RECITS  DE  VIE  EN  SWAHILI

            Les biographies et les autobiographies ont eu un rôle très important dès les débuts de la prose swahili. Parmi les oeuvres principales du 19e siècle figu­rent l'Autobiographie de Tippo Tip, un fameux marchand d'esclaves et d'ivoire, et l'Autobiographie du premier lecteur de la langue swahili à Berlin, Amur bin Nasur Ilomeir. En plus, la première partie de la Chronique du peuple de Kilindi (Habari za Wakilindi) par Abdallah bin Hemedi 'l-Ajjemy décrit la vie du fonda­teur de la dynastie des Wakilindi.

            J'ai parlé de ces oeuvres dans les colloques précédents. Cette fois-ci je m'occuperai de la prose biographique du 20e siècle.

            L'un des rares ouvrages littéraires swahili entre les deux guerres mon­diales est La libération des esclaves (Uhuru wa watuma, 1934) par James Mbotela, réimprimé maintes fois et traduit en anglais. L'auteur, né probablement dans les années 1880, a vécu dans une mission près de Mombasa où les An­glais avaient placé les Africains libérés de l'esclavage arabe. Mbotela décrit la vie de son père et des autres captifs coupés de leurs racines et projetés dans le monde organisé et gouverné par les Blancs ; leur nostalgie du pays natal trans­paraît dans les souvenirs du passé narrés à leurs enfants. Le livre de Mbotela, écrit pour un concours littéraire, est influencé par son éducation missionaire ; il est plein de l'admiration naïve et exagérée pour les "bienfaiteurs" anglais, et son souci principal est d'exprimer clairement un message éducatif.

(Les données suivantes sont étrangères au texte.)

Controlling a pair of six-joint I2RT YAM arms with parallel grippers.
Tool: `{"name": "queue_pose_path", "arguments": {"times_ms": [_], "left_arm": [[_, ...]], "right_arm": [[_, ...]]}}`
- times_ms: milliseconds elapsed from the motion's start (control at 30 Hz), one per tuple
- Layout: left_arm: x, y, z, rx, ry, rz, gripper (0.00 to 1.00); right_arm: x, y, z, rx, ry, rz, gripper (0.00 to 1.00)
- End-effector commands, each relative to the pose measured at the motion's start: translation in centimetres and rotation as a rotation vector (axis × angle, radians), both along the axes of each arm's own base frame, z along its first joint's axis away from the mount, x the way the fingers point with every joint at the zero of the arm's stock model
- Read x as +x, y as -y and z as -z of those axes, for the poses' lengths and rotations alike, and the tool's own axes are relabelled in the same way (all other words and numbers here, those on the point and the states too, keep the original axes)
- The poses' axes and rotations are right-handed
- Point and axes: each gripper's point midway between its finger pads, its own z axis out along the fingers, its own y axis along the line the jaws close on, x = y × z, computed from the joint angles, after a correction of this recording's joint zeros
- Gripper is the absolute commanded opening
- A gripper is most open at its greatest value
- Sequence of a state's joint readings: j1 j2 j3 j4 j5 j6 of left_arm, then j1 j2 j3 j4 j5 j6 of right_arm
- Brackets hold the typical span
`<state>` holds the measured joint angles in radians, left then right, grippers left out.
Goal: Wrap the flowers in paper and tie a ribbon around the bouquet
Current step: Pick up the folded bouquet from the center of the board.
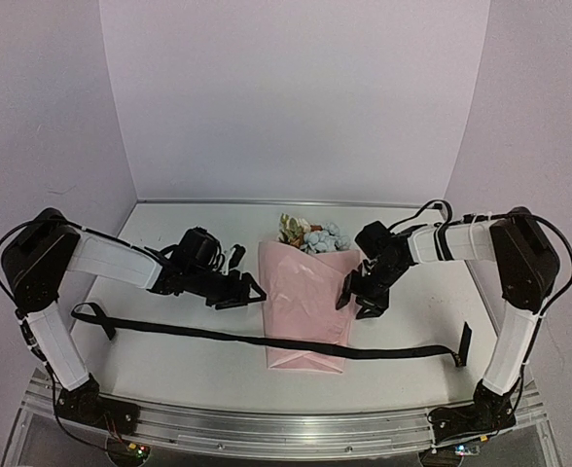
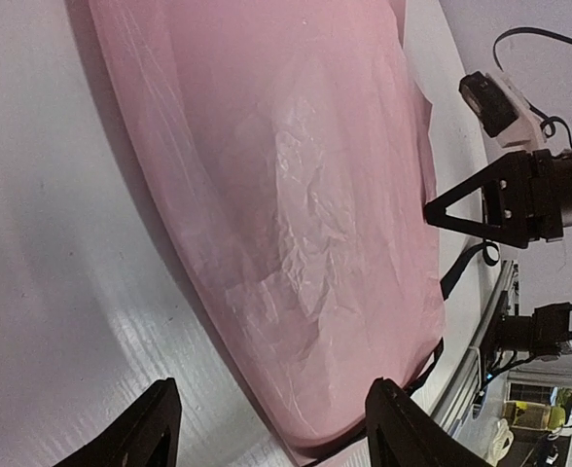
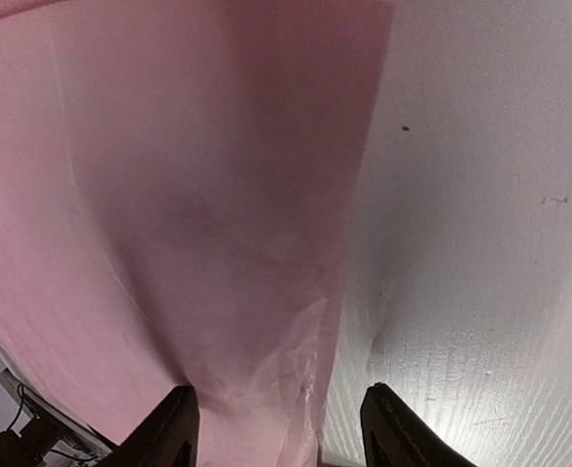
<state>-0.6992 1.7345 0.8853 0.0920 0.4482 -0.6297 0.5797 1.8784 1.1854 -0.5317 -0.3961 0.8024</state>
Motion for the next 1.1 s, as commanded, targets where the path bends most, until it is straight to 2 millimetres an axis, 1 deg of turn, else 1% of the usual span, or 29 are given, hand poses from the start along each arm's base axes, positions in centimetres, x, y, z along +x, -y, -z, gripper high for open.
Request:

            Le grand poète et prosateur Shaaban Robert (1909-1962) de Tanga a présenté en 1936, à l'occasion d'une compétition littéraire, un essai sur sa vie dès son enfance jusqu'au mariage ; il a gagné le premier prix, mais l'essai n'a jamais été publié. Dix ans après il a repris son autobiographie et cette partie a été publiée en 1949 sous le titre Ma vie (Maisha yangu). Enfin, en 1960 il a fini la dernière partie intitulée Après mes cinquante ans (Baada ya miaka hamsini). Toute l'oeuvre est divisée en chapitres dont chacun a un caractère différent : narratif, journalistique, épistolaire, philosophique, même lyrique. Pro­bablement Shaaban Robert a voulu présenter une espèce de manuel de prose.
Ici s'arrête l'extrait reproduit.